I cannot speak with certainty on this, but as an outsider looking at it, seeing that shift and the difference in how they were authored has led me to conclude that in-jokes and culture cannot effectively be passed through the internet. Part of the process of context-substitution with Encyclopedia Dramatica probably cannot be blamed on one event alone, where oftentimes, when a flood of people devoid of context enter a community space online, it’s always the idea that someone made the “normies” aware, when realistically, people outside the outgroup, like any style of immigration, come in waves. With ED and 4chan, it can easily be laid at the feet of the popularization and memeification of Christine Weston Chandler, the ‘political’ struggle of Gamergate, the popularization of the boards /b/ and /r9k/, and some of Anonymous’s activities. Each one brings in populations unfamiliar with the culture, where, of course, some were able to integrate, depending on the generation and reason for going to the website, but it did start people engaging with a website who did not have the full history or context for most of the discussions and cultures on there.
There are other cases of this of course, but 4chan is the most blatant example, being the place where impact font memes started to essentially popularize the online right’s obsession with agartha.

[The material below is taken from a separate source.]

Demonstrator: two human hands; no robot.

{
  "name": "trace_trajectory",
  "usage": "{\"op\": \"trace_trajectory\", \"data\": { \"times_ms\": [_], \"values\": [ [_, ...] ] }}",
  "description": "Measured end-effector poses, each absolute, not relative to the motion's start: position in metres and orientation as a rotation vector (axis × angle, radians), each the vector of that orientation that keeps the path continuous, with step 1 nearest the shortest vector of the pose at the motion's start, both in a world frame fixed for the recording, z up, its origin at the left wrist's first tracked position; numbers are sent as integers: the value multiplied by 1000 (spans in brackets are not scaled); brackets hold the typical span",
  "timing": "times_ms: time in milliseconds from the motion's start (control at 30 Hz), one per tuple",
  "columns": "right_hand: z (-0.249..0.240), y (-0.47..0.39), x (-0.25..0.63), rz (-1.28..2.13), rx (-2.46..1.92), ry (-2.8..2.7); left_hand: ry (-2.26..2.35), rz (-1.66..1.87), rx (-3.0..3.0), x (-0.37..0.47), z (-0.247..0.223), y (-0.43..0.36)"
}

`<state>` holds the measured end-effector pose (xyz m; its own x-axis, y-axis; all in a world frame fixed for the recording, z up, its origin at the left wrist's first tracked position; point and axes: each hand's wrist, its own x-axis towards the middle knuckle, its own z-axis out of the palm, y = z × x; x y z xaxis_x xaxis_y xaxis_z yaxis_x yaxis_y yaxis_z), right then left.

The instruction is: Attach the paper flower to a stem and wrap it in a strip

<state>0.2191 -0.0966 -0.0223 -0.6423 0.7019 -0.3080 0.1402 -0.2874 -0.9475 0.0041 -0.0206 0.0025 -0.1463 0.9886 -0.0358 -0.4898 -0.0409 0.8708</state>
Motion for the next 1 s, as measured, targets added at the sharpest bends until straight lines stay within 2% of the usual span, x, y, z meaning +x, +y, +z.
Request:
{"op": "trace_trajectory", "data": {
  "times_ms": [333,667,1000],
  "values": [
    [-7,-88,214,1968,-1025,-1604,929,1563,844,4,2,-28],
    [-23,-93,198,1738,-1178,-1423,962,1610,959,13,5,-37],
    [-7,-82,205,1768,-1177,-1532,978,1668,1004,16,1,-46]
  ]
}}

The passing of the torch in online communities, especially during one of these immigration waves, means that the community’s information and traditions are lost. Communities online suffer large amounts of packet loss because there is no way to teach people how to be of a culture online; it’s picked up through osmosis, in-jokes become dialect, something there to separate you from “normies” even if you were just a “normie” a week ago when you first went to the /mu/ board, now happily gatekeeping music taste.
The effort that it takes to genuinely exert energy, to show hate equally, is not worth it when you want the short-term joy of engaging with the culture, where selective hate, lolcow farming, is something that is almost surgical in nature. It is easier to tear down one person than to tear down the world. Even if the culture of the internet at one point demanded that you tear down the world, it can be quickly lost as the guard changes. The fat is stripped away, the information degraded, and the user is left with a need to chase transgression, transgression that has become the norm, the main essence of socialization.
This chasing of transgression, of radicalism, is something that can be seen throughout swathes of the internet, where the joy of tearing down, especially if you view it as a righteous hate, is something that is intoxicating. It’s been something that’s always been part of the human experience of course, it’s why the rituals of humiliation always find new ways to show themselves in new mediums, but the acceleration that the internet provides means that the pulsating heart of this hatred is pounding so fast it breaks its ribcage. The structure that holds it in place is broken and left with a sniveling, near-misanthropic hatred.